---- Dataset content
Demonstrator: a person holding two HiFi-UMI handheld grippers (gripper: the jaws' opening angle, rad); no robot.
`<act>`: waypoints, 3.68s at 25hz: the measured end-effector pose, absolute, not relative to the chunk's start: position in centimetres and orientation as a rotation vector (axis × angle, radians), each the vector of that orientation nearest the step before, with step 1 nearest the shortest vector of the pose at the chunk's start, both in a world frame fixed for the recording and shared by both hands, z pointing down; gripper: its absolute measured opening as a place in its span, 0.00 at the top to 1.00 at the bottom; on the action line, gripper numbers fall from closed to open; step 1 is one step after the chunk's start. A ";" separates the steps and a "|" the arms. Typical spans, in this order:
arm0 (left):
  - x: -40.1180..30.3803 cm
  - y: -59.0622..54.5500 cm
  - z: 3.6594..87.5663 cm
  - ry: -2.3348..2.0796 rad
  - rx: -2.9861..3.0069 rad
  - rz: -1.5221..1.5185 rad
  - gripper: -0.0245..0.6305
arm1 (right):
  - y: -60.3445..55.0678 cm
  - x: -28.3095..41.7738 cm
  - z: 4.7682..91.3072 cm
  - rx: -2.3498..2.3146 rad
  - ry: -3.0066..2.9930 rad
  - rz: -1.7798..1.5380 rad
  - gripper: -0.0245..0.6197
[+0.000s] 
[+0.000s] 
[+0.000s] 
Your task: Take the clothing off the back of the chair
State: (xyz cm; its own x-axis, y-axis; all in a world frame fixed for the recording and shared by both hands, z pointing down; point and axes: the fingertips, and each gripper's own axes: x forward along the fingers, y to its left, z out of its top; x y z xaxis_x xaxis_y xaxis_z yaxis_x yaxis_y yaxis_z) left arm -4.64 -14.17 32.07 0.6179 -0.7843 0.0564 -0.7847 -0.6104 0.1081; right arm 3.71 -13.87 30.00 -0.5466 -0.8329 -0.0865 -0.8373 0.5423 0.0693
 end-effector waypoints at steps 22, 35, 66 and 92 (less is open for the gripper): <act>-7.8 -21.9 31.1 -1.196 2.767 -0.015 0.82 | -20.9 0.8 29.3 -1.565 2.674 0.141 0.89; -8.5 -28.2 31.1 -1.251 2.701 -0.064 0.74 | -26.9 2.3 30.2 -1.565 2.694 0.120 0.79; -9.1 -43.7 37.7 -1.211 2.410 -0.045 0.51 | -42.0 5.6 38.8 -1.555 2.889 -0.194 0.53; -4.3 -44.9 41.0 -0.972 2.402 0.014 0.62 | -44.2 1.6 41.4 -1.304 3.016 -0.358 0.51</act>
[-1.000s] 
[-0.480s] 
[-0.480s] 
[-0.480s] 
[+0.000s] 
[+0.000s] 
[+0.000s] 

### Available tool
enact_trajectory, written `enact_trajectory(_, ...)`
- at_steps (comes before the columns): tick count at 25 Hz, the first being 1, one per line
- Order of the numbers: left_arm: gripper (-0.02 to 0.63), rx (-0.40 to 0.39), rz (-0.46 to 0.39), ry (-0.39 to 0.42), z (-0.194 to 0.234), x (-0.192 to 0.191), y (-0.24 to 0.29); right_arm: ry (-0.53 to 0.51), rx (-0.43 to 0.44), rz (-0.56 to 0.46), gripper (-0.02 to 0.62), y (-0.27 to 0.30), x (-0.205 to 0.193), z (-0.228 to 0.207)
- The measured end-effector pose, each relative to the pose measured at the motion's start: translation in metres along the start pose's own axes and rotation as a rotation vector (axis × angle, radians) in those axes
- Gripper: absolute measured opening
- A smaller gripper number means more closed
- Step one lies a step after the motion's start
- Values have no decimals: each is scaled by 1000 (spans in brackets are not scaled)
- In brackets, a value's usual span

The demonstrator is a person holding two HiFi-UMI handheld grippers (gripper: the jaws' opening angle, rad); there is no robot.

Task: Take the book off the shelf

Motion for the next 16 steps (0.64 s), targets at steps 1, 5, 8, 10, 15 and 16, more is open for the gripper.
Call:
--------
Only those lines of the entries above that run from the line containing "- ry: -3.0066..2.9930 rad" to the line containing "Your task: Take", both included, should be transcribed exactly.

  - ry: -3.0066..2.9930 rad
  - rz: -1.7798..1.5380 rad
  - gripper: -0.0245..0.6197
[+0.000s] 
[+0.000s] 
[+0.000s] 
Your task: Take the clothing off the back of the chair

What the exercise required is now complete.